◆ YOUR INSTRUCTIONS
All lines from the opening of the data to the line containing "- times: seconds" must be returned unchanged, and only those lines.

◆ SOURCE DATA
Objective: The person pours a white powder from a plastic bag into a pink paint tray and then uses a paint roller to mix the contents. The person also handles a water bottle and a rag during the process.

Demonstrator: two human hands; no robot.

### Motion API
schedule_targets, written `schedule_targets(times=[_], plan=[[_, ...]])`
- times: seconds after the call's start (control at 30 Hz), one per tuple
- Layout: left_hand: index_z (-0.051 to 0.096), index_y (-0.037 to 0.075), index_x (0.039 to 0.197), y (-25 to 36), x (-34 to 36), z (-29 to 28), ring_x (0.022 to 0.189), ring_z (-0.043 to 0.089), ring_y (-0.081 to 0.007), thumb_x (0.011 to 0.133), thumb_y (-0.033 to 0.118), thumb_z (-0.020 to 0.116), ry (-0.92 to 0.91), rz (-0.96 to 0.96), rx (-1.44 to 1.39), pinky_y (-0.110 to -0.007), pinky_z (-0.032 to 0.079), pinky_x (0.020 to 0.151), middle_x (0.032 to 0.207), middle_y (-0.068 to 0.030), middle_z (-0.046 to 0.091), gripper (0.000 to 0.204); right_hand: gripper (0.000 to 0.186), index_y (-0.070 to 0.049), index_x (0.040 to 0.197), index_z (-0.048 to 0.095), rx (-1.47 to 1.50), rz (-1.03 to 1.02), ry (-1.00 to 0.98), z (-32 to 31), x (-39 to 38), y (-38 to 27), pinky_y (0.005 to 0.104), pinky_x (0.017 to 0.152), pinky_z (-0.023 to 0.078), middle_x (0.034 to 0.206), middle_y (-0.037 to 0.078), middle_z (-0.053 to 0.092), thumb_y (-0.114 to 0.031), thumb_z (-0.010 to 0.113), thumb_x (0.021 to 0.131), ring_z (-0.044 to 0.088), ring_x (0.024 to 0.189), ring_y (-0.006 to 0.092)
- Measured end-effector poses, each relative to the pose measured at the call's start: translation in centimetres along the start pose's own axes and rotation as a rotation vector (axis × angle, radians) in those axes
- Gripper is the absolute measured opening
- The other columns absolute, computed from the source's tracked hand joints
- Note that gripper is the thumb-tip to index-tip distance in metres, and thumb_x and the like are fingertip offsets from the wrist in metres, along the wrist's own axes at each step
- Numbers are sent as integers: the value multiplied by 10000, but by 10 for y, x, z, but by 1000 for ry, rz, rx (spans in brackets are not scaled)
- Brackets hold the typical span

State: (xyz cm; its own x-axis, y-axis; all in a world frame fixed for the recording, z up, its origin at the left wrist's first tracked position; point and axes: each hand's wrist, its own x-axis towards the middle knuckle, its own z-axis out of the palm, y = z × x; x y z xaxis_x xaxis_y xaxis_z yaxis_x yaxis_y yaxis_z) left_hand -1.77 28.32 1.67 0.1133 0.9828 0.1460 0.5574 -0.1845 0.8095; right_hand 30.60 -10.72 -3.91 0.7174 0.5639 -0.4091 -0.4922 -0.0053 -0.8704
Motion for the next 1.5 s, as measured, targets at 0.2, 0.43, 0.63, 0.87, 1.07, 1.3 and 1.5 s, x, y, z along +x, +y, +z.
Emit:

◆ EXERCISE OUTPUT
Objective: The person pours a white powder from a plastic bag into a pink paint tray and then uses a paint roller to mix the contents. The person also handles a water bottle and a rag during the process.

Demonstrator: two human hands; no robot.

### Motion API
schedule_targets, written `schedule_targets(times=[_], plan=[[_, ...]])`
- times: seconds after the call's start (control at 30 Hz), one per tuple

Nothing else goes with this output.